TASK BRIEF:
Go over the data and work out how many lines include the word "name". Give that number only.

══ EXTRACTED ENTRIES

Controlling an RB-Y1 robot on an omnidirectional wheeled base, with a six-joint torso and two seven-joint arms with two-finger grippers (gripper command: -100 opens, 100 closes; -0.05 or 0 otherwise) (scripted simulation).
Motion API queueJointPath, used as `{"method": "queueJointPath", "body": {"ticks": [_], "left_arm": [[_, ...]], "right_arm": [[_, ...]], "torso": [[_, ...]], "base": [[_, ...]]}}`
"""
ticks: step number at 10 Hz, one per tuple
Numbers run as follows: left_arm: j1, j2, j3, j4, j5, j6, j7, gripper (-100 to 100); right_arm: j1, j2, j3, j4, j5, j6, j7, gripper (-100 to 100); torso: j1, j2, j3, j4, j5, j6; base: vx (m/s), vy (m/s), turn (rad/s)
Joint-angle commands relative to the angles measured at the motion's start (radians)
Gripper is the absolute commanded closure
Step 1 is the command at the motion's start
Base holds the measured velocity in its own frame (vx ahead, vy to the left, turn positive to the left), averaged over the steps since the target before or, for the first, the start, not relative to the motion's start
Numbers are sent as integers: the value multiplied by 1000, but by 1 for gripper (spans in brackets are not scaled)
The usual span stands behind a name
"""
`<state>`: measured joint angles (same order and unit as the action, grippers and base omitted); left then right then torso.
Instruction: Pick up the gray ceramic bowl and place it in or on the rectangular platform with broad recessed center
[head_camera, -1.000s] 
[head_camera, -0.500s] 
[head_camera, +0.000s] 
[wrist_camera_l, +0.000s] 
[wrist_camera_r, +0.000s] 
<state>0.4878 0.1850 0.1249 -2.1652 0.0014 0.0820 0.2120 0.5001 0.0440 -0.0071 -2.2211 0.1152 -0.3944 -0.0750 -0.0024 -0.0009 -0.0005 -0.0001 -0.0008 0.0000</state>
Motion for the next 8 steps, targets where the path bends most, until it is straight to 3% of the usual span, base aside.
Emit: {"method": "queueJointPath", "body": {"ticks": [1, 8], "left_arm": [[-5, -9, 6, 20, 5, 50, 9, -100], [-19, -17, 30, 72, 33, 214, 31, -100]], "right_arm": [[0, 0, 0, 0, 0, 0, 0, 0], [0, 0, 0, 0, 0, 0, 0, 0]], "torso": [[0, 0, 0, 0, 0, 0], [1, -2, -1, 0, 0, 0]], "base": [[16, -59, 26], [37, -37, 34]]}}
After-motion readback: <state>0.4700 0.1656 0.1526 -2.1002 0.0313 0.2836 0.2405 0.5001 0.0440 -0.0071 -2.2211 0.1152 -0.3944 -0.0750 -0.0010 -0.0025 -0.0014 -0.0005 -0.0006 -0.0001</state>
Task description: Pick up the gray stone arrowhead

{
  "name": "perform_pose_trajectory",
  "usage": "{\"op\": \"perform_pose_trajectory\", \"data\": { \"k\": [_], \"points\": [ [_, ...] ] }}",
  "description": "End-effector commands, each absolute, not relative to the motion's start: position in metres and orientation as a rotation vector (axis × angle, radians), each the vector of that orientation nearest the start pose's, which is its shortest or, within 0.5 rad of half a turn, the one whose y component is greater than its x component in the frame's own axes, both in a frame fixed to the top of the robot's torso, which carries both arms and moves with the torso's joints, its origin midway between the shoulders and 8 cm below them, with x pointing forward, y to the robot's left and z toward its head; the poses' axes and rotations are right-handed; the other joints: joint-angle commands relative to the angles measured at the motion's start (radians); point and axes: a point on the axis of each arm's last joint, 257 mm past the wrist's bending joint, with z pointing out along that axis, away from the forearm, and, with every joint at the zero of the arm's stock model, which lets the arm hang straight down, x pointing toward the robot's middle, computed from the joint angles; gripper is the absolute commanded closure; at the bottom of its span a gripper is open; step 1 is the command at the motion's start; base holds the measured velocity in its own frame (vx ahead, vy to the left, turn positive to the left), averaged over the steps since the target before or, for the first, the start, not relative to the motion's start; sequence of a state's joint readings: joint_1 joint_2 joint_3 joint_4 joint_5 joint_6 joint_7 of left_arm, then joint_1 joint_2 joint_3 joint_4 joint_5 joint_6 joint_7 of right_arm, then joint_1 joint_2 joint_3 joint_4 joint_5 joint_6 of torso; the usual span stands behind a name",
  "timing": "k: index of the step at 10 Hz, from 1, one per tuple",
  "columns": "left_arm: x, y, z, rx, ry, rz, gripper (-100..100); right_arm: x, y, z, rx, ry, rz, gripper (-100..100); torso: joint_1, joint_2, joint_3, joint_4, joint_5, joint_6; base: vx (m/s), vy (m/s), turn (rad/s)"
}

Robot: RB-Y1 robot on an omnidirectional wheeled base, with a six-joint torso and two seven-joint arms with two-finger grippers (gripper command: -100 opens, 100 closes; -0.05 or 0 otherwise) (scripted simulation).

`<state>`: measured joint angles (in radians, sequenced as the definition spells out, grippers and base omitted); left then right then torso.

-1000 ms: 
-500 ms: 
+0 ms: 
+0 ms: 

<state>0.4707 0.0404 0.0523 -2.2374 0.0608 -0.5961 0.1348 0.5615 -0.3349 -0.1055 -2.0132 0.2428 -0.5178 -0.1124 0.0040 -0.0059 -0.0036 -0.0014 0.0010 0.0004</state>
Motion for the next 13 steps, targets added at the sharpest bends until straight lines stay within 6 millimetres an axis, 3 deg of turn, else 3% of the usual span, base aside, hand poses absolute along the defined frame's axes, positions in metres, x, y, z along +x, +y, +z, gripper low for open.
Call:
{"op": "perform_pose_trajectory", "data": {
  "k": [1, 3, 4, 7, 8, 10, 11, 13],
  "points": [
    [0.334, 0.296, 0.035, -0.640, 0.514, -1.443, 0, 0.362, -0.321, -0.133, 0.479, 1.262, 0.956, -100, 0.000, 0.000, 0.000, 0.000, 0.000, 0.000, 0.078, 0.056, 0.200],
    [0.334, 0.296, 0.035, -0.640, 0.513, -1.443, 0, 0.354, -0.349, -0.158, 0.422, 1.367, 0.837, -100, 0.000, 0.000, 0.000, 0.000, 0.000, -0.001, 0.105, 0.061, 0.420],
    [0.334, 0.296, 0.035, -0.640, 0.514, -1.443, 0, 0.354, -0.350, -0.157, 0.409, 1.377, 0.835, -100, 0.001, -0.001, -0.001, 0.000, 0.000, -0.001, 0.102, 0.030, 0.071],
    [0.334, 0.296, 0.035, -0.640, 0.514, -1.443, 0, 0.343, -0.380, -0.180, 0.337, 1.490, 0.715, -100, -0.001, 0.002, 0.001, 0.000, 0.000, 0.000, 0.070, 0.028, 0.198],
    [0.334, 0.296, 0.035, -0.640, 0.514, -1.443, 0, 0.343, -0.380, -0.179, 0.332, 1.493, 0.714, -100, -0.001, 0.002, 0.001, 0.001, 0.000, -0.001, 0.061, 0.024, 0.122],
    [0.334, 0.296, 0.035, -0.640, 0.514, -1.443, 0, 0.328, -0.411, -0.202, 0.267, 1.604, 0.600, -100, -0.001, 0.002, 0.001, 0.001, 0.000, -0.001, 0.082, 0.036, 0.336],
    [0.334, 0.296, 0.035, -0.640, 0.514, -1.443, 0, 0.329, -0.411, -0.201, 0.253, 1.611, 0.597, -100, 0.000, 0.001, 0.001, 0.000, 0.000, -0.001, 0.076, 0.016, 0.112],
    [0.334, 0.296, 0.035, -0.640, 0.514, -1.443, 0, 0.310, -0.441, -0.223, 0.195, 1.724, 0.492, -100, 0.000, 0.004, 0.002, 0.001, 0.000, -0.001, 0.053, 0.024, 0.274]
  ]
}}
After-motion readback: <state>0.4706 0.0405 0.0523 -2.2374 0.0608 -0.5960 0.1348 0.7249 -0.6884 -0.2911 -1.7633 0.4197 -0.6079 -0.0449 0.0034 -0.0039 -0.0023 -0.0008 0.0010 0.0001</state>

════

REPLY:
3